__WHAT IS NEEDED__
The full data must be written out exactly, with every line included.

__AVAILABLE DATA__

=== Begin Enclosure ===

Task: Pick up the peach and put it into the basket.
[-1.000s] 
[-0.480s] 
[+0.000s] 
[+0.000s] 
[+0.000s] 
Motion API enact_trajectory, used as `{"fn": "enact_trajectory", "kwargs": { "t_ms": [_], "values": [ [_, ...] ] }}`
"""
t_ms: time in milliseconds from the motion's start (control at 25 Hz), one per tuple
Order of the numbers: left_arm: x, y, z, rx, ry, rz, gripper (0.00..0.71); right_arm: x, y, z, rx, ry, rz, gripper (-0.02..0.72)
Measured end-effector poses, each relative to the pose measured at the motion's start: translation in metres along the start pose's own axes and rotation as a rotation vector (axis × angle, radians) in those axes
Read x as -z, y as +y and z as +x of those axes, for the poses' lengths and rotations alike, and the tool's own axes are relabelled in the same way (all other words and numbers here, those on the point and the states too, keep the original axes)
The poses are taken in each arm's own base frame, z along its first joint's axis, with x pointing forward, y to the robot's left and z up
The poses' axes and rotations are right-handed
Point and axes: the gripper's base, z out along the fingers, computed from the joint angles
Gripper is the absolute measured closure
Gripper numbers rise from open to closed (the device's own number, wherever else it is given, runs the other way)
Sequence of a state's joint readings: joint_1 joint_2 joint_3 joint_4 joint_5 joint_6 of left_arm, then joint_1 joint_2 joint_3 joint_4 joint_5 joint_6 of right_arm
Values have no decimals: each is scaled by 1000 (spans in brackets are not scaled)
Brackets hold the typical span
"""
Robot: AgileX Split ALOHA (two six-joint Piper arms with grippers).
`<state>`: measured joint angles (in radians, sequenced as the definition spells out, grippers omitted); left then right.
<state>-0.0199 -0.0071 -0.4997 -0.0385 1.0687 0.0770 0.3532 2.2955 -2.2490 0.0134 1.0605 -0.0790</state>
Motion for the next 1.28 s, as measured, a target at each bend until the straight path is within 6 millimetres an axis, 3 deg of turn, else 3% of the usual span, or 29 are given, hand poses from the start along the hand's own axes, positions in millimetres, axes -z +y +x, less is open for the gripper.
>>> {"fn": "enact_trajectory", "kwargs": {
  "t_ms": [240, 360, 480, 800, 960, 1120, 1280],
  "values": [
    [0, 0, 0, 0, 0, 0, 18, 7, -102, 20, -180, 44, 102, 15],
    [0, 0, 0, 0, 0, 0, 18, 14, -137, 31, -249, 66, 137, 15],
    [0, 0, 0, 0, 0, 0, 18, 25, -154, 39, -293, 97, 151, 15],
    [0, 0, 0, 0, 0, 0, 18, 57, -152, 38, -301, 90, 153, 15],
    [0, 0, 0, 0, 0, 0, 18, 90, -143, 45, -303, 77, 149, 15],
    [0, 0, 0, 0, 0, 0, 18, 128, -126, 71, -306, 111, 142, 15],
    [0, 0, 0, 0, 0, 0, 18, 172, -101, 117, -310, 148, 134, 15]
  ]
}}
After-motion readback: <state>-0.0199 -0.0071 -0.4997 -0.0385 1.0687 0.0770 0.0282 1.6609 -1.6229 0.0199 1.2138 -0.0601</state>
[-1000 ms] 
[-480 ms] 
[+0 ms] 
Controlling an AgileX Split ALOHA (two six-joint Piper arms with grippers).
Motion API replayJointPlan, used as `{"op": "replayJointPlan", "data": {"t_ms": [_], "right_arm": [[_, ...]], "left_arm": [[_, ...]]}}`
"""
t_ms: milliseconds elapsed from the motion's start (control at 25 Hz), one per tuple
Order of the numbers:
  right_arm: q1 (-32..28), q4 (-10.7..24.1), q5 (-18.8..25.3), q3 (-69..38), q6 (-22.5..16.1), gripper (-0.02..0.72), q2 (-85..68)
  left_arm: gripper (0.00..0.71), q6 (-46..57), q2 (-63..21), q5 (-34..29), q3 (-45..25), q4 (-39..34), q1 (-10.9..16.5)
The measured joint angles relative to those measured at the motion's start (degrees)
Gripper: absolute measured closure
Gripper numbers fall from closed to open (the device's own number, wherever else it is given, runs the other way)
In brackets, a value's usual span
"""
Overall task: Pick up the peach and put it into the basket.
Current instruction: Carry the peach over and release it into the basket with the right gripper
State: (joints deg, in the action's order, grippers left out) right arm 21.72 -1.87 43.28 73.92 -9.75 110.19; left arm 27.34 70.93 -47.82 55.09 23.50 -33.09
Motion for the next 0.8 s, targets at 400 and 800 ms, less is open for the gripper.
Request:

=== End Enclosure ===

__RESULT OF THE TASK__
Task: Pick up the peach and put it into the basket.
[-1.000s] 
[-0.480s] 
[+0.000s] 
[+0.000s] 
[+0.000s] 
Motion API enact_trajectory, used as `{"fn": "enact_trajectory", "kwargs": { "t_ms": [_], "values": [ [_, ...] ] }}`
"""
t_ms: time in milliseconds from the motion's start (control at 25 Hz), one per tuple
Order of the numbers: left_arm: x, y, z, rx, ry, rz, gripper (0.00..0.71); right_arm: x, y, z, rx, ry, rz, gripper (-0.02..0.72)
Measured end-effector poses, each relative to the pose measured at the motion's start: translation in metres along the start pose's own axes and rotation as a rotation vector (axis × angle, radians) in those axes
Read x as -z, y as +y and z as +x of those axes, for the poses' lengths and rotations alike, and the tool's own axes are relabelled in the same way (all other words and numbers here, those on the point and the states too, keep the original axes)
The poses are taken in each arm's own base frame, z along its first joint's axis, with x pointing forward, y to the robot's left and z up
The poses' axes and rotations are right-handed
Point and axes: the gripper's base, z out along the fingers, computed from the joint angles
Gripper is the absolute measured closure
Gripper numbers rise from open to closed (the device's own number, wherever else it is given, runs the other way)
Sequence of a state's joint readings: joint_1 joint_2 joint_3 joint_4 joint_5 joint_6 of left_arm, then joint_1 joint_2 joint_3 joint_4 joint_5 joint_6 of right_arm
Values have no decimals: each is scaled by 1000 (spans in brackets are not scaled)
Brackets hold the typical span
"""
Robot: AgileX Split ALOHA (two six-joint Piper arms with grippers).
`<state>`: measured joint angles (in radians, sequenced as the definition spells out, grippers omitted); left then right.
<state>-0.0199 -0.0071 -0.4997 -0.0385 1.0687 0.0770 0.3532 2.2955 -2.2490 0.0134 1.0605 -0.0790</state>
Motion for the next 1.28 s, as measured, a target at each bend until the straight path is within 6 millimetres an axis, 3 deg of turn, else 3% of the usual span, or 29 are given, hand poses from the start along the hand's own axes, positions in millimetres, axes -z +y +x, less is open for the gripper.
>>> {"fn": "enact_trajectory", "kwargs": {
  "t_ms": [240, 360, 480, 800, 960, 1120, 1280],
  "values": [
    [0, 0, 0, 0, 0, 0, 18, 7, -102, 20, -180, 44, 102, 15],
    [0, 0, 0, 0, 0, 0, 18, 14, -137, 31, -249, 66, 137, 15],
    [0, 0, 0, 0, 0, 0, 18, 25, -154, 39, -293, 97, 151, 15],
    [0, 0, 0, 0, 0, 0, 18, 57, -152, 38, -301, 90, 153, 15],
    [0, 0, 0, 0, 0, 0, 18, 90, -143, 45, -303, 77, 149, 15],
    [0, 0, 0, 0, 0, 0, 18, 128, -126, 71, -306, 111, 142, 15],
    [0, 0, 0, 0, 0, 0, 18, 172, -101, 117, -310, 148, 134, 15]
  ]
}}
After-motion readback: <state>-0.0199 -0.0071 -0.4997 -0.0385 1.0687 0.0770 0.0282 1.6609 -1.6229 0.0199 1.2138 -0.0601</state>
[-1000 ms] 
[-480 ms] 
[+0 ms] 
Controlling an AgileX Split ALOHA (two six-joint Piper arms with grippers).
Motion API replayJointPlan, used as `{"op": "replayJointPlan", "data": {"t_ms": [_], "right_arm": [[_, ...]], "left_arm": [[_, ...]]}}`
"""
t_ms: milliseconds elapsed from the motion's start (control at 25 Hz), one per tuple
Order of the numbers:
  right_arm: q1 (-32..28), q4 (-10.7..24.1), q5 (-18.8..25.3), q3 (-69..38), q6 (-22.5..16.1), gripper (-0.02..0.72), q2 (-85..68)
  left_arm: gripper (0.00..0.71), q6 (-46..57), q2 (-63..21), q5 (-34..29), q3 (-45..25), q4 (-39..34), q1 (-10.9..16.5)
The measured joint angles relative to those measured at the motion's start (degrees)
Gripper: absolute measured closure
Gripper numbers fall from closed to open (the device's own number, wherever else it is given, runs the other way)
In brackets, a value's usual span
"""
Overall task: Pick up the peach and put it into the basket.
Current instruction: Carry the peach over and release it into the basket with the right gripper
State: (joints deg, in the action's order, grippers left out) right arm 21.72 -1.87 43.28 73.92 -9.75 110.19; left arm 27.34 70.93 -47.82 55.09 23.50 -33.09
Motion for the next 0.8 s, targets at 400 and 800 ms, less is open for the gripper.
Request:

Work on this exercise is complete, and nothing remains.